这无疑是下意识的动作,可愈是下意识的动作,便愈是值得深思。

        真要说起来也算不上踢,她用的力气不大,只是抬了抬脚,脚尖碰了他一下罢了。

        看着他玄色衣摆上那道清晰的蹭痕,褚沅瑾倏然恍惚了一下,整个人都有些发怔。她停了下来,没再跟上去。

        自两年前储景修薨后,她鲜少有过这般使小性儿的时候。该生的气还是生,该发的火也还是发,可总归不如从前那般不管不顾。这样近乎于同心上人撒娇的动作竟让她有种恍如隔世的陌生新鲜感。

        褚沅瑾并不能否认,沈长空于她而言是有些不同的。

        自她七岁那年同他相识,至十六那年他不辞而别,他们陪伴着彼此的时间足有九年。更别提这九年中有那么三年,他们亲密无间、形影不离。
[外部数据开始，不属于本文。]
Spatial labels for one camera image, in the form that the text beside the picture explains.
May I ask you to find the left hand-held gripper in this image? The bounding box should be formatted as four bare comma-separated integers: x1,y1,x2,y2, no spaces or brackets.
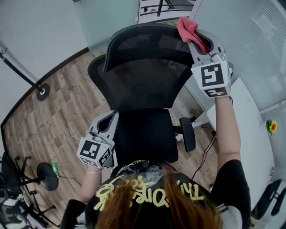
76,110,119,169

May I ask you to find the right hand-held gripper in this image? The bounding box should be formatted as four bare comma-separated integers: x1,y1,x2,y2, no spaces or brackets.
187,30,234,99

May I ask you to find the pink cloth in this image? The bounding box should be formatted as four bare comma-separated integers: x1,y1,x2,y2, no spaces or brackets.
177,17,212,54

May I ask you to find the black mesh office chair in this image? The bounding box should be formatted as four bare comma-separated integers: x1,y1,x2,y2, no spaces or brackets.
87,23,197,165

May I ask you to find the person's right forearm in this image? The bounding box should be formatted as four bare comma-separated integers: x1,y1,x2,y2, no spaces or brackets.
214,95,242,173

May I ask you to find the person's left forearm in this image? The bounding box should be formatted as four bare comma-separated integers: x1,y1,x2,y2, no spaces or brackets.
81,166,105,203

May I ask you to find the black chair with armrest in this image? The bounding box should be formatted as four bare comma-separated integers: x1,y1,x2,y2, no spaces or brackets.
251,178,286,221

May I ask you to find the green circuit board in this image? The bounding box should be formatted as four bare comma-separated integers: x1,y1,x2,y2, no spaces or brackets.
50,159,60,178

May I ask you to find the black pole stand round base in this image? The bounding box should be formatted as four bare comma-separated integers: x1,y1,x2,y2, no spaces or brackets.
0,48,51,102

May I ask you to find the black tripod stand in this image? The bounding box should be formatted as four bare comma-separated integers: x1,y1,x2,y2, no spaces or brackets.
0,152,57,227

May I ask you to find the white desk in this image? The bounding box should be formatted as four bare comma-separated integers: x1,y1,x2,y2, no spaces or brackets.
185,77,276,182

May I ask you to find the yellow sunflower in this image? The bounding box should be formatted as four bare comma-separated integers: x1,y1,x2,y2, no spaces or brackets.
266,119,278,135

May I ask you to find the black shirt with yellow print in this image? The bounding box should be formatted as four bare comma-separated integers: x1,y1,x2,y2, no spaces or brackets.
66,159,252,229

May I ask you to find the thin silver bracelet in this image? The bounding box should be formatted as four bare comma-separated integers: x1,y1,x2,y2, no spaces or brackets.
86,167,105,174

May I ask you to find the black floor cable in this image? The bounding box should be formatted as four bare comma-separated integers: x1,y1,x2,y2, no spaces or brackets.
191,131,218,181

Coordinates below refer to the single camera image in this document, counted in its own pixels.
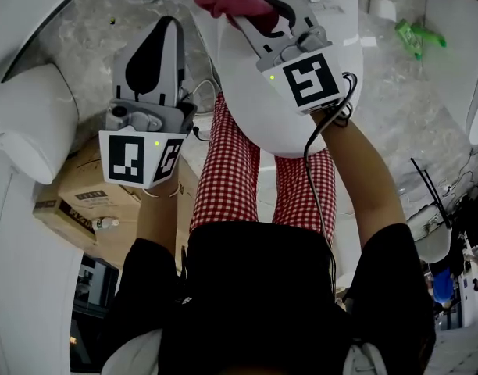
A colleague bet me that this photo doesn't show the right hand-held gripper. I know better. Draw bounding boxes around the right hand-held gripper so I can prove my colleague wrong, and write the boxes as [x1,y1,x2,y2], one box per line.
[227,0,351,116]

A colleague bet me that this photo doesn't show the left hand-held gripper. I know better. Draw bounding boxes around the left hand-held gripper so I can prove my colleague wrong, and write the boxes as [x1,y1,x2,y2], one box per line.
[98,15,198,190]

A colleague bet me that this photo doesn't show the white ceramic toilet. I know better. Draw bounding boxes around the white ceramic toilet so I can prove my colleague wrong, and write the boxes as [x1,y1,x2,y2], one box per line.
[191,0,366,215]

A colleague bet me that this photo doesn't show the person's right forearm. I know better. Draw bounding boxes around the person's right forearm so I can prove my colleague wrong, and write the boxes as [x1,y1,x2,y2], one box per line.
[311,109,408,249]

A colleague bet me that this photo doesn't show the person's left forearm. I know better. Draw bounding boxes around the person's left forearm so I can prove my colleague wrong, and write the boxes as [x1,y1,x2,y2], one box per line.
[136,177,182,258]

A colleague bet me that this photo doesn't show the white display toilet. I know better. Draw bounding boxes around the white display toilet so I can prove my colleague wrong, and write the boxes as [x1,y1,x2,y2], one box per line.
[0,62,84,375]

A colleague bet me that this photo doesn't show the small white block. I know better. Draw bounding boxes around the small white block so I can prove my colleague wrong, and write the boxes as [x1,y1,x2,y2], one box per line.
[368,0,398,25]

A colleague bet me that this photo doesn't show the person's red checked trousers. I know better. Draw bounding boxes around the person's red checked trousers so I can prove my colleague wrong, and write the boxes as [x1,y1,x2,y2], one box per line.
[189,91,337,246]

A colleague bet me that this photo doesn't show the green spray bottle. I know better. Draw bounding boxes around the green spray bottle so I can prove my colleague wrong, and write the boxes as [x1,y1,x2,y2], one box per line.
[394,18,448,61]

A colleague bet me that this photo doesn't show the brown cardboard box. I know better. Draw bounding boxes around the brown cardboard box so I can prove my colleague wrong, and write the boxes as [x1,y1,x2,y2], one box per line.
[32,137,198,270]

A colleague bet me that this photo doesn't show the white curved ceramic fixture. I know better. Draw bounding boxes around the white curved ceramic fixture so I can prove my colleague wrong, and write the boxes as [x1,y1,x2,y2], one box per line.
[0,0,108,82]

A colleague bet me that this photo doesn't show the small clear plastic bottle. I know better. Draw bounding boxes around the small clear plastic bottle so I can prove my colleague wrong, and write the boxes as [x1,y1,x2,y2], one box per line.
[91,216,120,232]

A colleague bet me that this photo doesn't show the white ceramic panel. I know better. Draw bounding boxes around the white ceramic panel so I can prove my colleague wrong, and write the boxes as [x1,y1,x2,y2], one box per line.
[423,0,478,146]

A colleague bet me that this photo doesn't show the person's black shirt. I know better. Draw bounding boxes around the person's black shirt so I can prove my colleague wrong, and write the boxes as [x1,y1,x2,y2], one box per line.
[101,220,437,375]

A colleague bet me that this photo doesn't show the small white ceramic basin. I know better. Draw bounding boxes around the small white ceramic basin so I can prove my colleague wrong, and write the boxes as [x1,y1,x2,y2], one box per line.
[405,204,454,266]

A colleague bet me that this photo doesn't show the thin white cable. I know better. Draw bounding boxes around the thin white cable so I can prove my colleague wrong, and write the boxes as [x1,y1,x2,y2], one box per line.
[191,79,219,113]

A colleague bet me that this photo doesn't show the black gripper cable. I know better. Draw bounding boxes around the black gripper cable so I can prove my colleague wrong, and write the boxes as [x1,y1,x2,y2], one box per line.
[302,71,359,254]

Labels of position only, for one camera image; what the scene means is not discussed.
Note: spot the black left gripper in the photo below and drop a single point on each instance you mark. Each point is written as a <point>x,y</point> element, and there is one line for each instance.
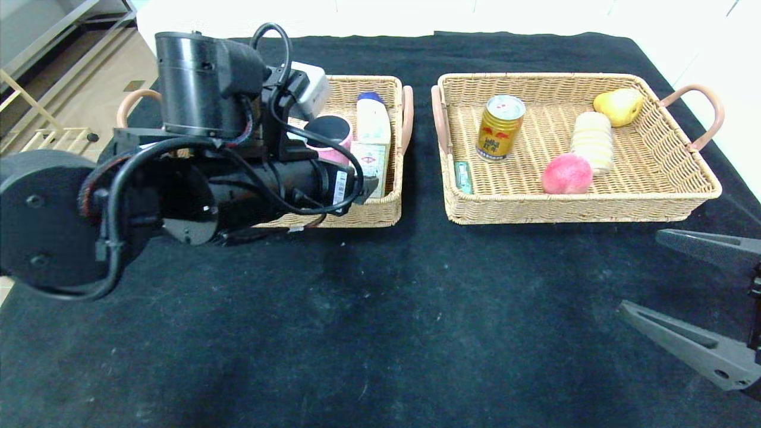
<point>341,188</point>

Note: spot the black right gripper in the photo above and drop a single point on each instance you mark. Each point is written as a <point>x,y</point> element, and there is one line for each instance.
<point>748,364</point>

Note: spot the beige card box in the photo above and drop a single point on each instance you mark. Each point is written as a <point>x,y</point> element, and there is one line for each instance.
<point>373,163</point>

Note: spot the pink mug with dark inside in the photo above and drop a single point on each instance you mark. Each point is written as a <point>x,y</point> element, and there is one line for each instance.
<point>336,142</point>

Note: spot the gold energy drink can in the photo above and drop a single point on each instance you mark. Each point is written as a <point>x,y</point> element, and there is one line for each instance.
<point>498,134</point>

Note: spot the pink peach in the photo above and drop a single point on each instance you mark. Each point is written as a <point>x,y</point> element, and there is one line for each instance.
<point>566,174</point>

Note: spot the ridged beige bread roll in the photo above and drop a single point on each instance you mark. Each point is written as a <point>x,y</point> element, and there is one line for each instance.
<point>593,142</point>

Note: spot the white bottle with blue cap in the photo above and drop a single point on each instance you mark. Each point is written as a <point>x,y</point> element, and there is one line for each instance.
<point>373,122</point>

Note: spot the small green tube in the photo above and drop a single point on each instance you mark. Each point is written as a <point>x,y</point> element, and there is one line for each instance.
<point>463,177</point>

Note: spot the black tablecloth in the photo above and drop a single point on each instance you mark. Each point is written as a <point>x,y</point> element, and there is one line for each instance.
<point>416,327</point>

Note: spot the white cabinet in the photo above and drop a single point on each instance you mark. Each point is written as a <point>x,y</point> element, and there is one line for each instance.
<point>416,18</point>

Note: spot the yellow pear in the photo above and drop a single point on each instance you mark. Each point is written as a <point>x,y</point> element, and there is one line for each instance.
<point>618,107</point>

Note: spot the wooden slatted rack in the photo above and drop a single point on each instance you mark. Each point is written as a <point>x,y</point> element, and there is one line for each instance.
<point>47,134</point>

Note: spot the grey shelf unit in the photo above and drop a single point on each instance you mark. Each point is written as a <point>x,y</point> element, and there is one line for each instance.
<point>35,30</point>

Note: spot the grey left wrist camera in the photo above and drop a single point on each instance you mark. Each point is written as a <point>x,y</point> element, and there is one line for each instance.
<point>309,89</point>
        她的脾性、喜好,她的所有情绪,没人比沈长空更加清楚。

        那她还装什么呢?在他面前,还有必要端着么?

        到这里,褚沅瑾突然有丝窥得天光的解脱感——她是需要释放的。

        阿兄去了,她不再是无忧无虑的安阳公主,不再是从前娇纵任性的褚沅瑾,可总有人见过她最真实的样子。

        现在他回来了。